Defender United States
- Defender club:: New York Yacht Club
- Yacht:: Resolute

Challenger United Kingdom
- Challenger club:: Royal Ulster Yacht Club
- Yacht:: Shamrock IV

Competition
- Location:: New York Harbor
- 40°40′N 74°02′W﻿ / ﻿40.667°N 74.033°W
- Dates:: 1901
- Rule:: Universal Rule
- Winner:: New York Yacht Club
- Score:: 3–2

= 1920 America's Cup =

The 1920 America's Cup was the 13th challenge for the Cup and the first since 1903. It took place in New York Harbor and consisted of a best-of-five series of races between the defender Resolute, entered by a syndicate of New York Yacht Club members headed by Henry Walters, and Shamrock IV, the fourth in Sir Thomas Lipton's line of Cup challengers.

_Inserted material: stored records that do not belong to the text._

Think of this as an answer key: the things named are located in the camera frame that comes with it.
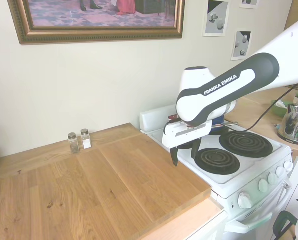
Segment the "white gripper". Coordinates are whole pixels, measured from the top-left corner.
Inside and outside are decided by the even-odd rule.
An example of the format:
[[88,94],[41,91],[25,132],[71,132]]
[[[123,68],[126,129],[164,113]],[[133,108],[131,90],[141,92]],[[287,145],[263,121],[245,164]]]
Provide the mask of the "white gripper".
[[191,148],[191,158],[195,159],[201,144],[201,137],[209,134],[212,127],[212,120],[209,119],[205,123],[190,127],[181,120],[175,118],[169,119],[168,116],[162,118],[165,122],[162,135],[162,144],[170,149],[170,156],[173,165],[178,165],[178,146],[193,141]]

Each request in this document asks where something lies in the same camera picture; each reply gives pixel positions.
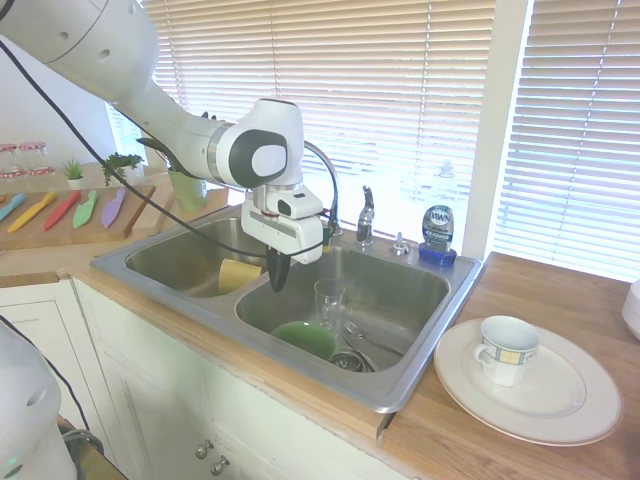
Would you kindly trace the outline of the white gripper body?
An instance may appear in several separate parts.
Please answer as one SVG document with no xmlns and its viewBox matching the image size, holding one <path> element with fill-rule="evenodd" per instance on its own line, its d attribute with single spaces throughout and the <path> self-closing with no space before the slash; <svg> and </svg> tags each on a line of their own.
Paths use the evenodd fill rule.
<svg viewBox="0 0 640 480">
<path fill-rule="evenodd" d="M 249 236 L 299 263 L 315 262 L 322 255 L 323 226 L 316 215 L 299 220 L 268 217 L 246 202 L 241 206 L 241 226 Z"/>
</svg>

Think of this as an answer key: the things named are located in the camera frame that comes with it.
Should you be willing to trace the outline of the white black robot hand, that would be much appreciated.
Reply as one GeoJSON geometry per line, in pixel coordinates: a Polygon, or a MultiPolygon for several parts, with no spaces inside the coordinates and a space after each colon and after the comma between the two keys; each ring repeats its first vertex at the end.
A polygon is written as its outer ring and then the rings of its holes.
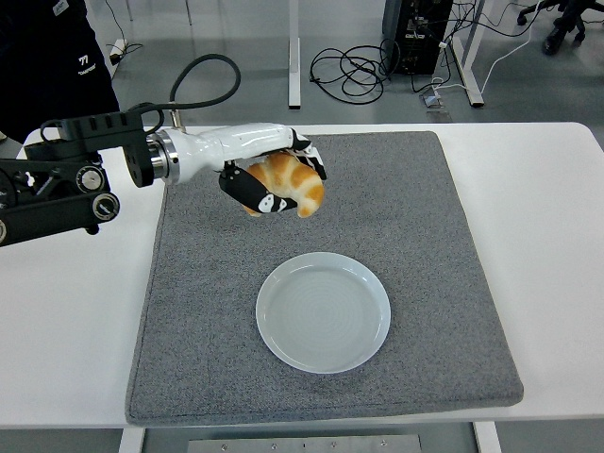
{"type": "Polygon", "coordinates": [[[164,179],[173,184],[211,169],[221,190],[255,217],[295,209],[307,218],[323,203],[327,175],[320,154],[291,127],[259,123],[197,135],[170,130],[168,137],[175,154],[164,179]]]}

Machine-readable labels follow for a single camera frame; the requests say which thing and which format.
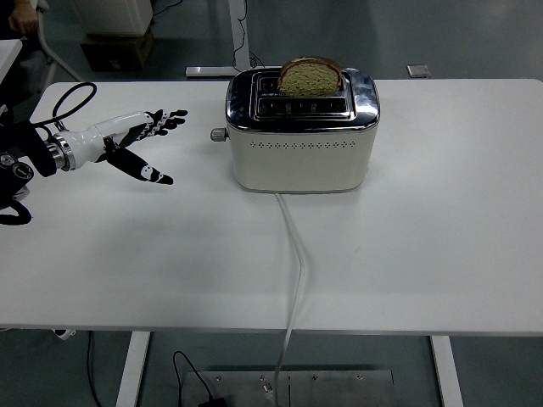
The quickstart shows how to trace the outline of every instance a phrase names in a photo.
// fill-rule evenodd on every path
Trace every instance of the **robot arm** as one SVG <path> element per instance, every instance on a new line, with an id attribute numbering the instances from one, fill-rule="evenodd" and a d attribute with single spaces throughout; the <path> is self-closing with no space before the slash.
<path id="1" fill-rule="evenodd" d="M 60 131 L 44 142 L 36 125 L 19 123 L 0 127 L 0 210 L 13 208 L 19 216 L 0 215 L 0 224 L 23 225 L 30 222 L 28 210 L 19 202 L 28 194 L 26 184 L 34 176 L 32 168 L 19 162 L 7 151 L 20 148 L 42 176 L 58 169 L 80 169 L 87 161 L 107 161 L 115 168 L 141 181 L 173 184 L 173 179 L 160 173 L 126 147 L 155 135 L 165 135 L 183 124 L 188 112 L 135 112 L 90 126 L 85 131 Z"/>

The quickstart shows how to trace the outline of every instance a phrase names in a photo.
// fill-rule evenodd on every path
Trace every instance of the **person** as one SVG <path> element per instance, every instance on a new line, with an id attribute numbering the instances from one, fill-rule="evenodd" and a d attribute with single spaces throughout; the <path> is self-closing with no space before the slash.
<path id="1" fill-rule="evenodd" d="M 2 0 L 0 4 L 0 39 L 21 38 L 37 31 L 37 12 L 30 0 Z"/>
<path id="2" fill-rule="evenodd" d="M 0 84 L 0 107 L 8 113 L 2 122 L 13 120 L 13 109 L 36 93 L 36 62 L 42 64 L 37 29 L 39 20 L 30 0 L 0 0 L 0 40 L 21 39 L 23 48 Z"/>

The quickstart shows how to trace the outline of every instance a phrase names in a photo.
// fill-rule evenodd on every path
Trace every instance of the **white cable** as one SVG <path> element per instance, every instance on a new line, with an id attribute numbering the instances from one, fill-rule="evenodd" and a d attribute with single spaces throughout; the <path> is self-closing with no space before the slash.
<path id="1" fill-rule="evenodd" d="M 278 390 L 277 384 L 279 381 L 279 372 L 281 371 L 281 367 L 283 366 L 283 359 L 285 357 L 285 354 L 287 353 L 288 341 L 290 341 L 290 335 L 292 334 L 294 320 L 298 312 L 298 305 L 300 302 L 301 291 L 302 291 L 302 286 L 303 286 L 302 281 L 304 280 L 304 276 L 305 276 L 305 261 L 304 261 L 301 245 L 299 244 L 298 233 L 296 232 L 296 229 L 294 228 L 294 223 L 292 221 L 292 218 L 290 217 L 290 213 L 288 212 L 287 205 L 285 204 L 283 197 L 280 194 L 276 193 L 275 198 L 279 202 L 279 206 L 281 207 L 281 211 L 283 212 L 283 217 L 285 218 L 287 222 L 288 233 L 290 234 L 290 238 L 292 239 L 294 249 L 296 250 L 296 256 L 298 257 L 298 261 L 299 261 L 299 274 L 298 274 L 298 281 L 296 283 L 296 292 L 294 295 L 294 302 L 293 302 L 292 309 L 290 310 L 290 317 L 288 318 L 288 326 L 287 326 L 287 331 L 285 333 L 285 338 L 283 340 L 283 348 L 281 349 L 279 360 L 277 361 L 275 373 L 273 375 L 273 383 L 275 386 L 275 390 L 274 390 L 275 405 L 276 407 L 280 407 L 279 397 L 277 395 L 277 390 Z"/>
<path id="2" fill-rule="evenodd" d="M 45 30 L 43 29 L 43 14 L 41 11 L 37 13 L 38 18 L 38 28 L 37 28 L 37 37 L 40 41 L 40 45 L 42 46 L 43 52 L 51 58 L 54 62 L 56 62 L 60 67 L 65 70 L 72 78 L 74 78 L 78 82 L 84 82 L 83 78 L 81 78 L 69 65 L 60 58 L 56 53 L 53 52 L 53 50 L 48 46 L 48 44 L 45 42 Z"/>

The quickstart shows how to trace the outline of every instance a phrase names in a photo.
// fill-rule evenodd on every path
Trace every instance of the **cardboard box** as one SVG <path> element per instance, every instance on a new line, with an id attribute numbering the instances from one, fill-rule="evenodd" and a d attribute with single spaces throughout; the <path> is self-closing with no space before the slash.
<path id="1" fill-rule="evenodd" d="M 92 70 L 140 70 L 153 47 L 151 27 L 144 36 L 86 35 L 81 48 Z"/>

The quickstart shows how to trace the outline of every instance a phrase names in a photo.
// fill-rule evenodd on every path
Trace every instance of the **toaster vent holes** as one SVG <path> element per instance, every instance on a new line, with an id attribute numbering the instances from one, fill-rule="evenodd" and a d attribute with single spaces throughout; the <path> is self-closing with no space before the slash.
<path id="1" fill-rule="evenodd" d="M 280 142 L 250 142 L 249 145 L 252 147 L 252 148 L 268 148 L 268 149 L 272 149 L 272 148 L 275 148 L 275 149 L 289 149 L 289 148 L 292 148 L 292 149 L 296 149 L 296 148 L 300 148 L 300 149 L 323 149 L 323 148 L 347 148 L 347 147 L 351 147 L 353 148 L 355 145 L 356 145 L 356 142 L 354 141 L 351 141 L 351 142 L 308 142 L 308 143 L 305 143 L 305 142 L 301 142 L 300 144 L 297 144 L 295 142 L 293 143 L 288 143 L 288 142 L 284 142 L 283 144 L 281 144 Z"/>

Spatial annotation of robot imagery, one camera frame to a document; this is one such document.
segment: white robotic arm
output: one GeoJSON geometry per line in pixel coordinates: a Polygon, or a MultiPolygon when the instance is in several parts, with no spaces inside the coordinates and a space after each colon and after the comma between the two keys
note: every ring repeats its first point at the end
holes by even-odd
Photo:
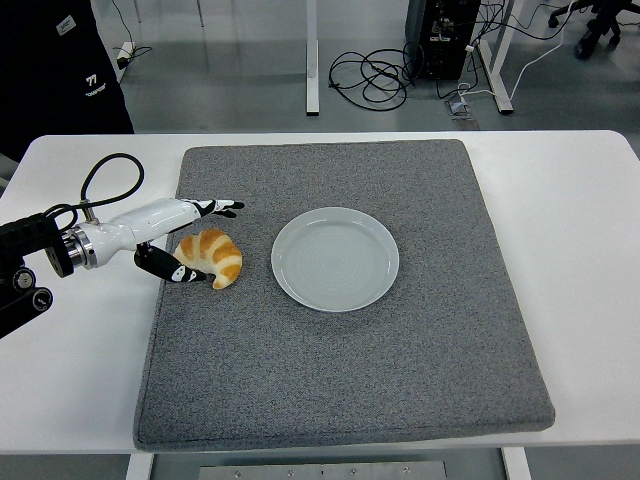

Charles Francis Adams III was the skipper of Resolute in this race.

Despite being disabled in the first race and losing the second, Resolute won the final three races and in doing so retained the Cup on behalf of the NYYC, continuing the club's unbroken record of defending the America's Cup.

The 1920 America's Cup was originally scheduled to take place in 1914 but was postponed upon the outbreak of World War I.

The 13th Cup challenge was the last to take place in New York, and the first held under the Universal Rule of measurement. Due to the rule, Shamrock IV owed Resolute seven minutes time.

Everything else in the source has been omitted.